News Release

UTMB professor wins major award from Strategic Program for Asthma Research

Grant and Award Announcement

University of Texas Medical Branch at Galveston

GALVESTON, Texas — The Strategic Program for Asthma Research has awarded University of Texas Medical Branch at Galveston professor Satish Srivastava a three-year, $750,000 grant to pursue an innovative approach to asthma therapy.

Srivastava will use the award to examine the link between the enzyme aldose reductase and asthma-related lung inflammation.
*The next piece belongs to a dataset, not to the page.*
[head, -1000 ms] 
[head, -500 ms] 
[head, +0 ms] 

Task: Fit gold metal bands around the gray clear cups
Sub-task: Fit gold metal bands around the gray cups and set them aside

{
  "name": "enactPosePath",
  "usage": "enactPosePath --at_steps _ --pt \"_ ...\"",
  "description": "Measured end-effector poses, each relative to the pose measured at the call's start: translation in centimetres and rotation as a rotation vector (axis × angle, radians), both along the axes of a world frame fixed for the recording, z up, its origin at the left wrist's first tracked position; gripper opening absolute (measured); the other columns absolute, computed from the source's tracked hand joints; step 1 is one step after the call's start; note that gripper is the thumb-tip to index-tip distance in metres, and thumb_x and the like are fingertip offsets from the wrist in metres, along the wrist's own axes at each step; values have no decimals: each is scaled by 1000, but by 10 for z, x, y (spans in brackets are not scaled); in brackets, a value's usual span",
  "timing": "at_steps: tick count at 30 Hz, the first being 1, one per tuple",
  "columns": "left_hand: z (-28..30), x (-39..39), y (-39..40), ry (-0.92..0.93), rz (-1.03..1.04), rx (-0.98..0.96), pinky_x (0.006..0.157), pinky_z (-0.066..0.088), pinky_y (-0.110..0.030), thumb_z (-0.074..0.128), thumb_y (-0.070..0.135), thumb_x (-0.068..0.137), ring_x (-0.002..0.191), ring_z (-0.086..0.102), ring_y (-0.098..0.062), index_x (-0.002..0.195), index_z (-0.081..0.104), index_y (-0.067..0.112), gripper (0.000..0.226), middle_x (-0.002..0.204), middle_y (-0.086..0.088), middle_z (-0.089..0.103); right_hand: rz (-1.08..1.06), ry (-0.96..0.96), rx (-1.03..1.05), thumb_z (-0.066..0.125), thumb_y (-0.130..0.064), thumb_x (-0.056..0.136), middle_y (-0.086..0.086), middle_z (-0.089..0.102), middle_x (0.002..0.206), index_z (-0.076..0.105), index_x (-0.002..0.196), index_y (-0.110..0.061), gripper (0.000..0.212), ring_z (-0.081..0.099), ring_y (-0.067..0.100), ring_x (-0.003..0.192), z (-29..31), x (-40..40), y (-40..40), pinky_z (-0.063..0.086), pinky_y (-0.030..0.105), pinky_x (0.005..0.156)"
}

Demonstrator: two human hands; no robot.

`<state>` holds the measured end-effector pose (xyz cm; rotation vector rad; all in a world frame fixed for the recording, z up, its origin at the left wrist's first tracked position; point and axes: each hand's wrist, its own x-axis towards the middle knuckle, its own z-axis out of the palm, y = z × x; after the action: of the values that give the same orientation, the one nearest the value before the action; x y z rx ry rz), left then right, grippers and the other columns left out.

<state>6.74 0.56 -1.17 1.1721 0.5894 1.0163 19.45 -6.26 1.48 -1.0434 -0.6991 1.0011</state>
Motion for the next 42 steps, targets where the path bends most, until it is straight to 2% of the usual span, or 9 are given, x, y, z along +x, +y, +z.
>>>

Previous research by Srivastava's group has shown that this enzyme is essential to inflammatory mechanisms in colon cancer, diabetic cardiovascular complications, autoimmune disease, sepsis and uveitis.

"I'm very grateful to SPAR for this award and the chance to make a difference in fighting a disease that causes so much suffering," Srivastava said. "My colleagues and I have reason to believe that aldose reductase is just as important to the inflammatory processes that drive asthma pathogenesis as it is to those in other diseases we're studying, and we think pursuing this line of research will have a significant impact."

SPAR, funded by the Sandler Foundation of San Francisco, seeks to foster highly original asthma research by supporting investigators who have distinguished themselves in other disciplines for work on asthma. SPAR awards are also highly competitive — Srivastava was one of only 17 researchers funded this year out of 222 applicants.

Srivastava's confidence comes in large part from his group's successes in numerous animal studies of therapies that involve compounds that inhibit the action of aldose reductase and stop disease by interrupting inflammation. Some of these aldose reductase inhibitors are not far from clinical application in humans, and have already been found safe in Phase 3 clinical trials for diabetic neuropathy that lasted a year or more.

"We've demonstrated the critical role played by this enzyme in so many different inflammatory disease models — the key biochemical signaling pathways all have to pass through it to activate inflammation — that it seems likely it would be involved in asthma, too," Srivastava says. "Now we're going to get an opportunity to apply what we've learned in all this other research to asthma, and I think SPAR is going to be very pleased with the results."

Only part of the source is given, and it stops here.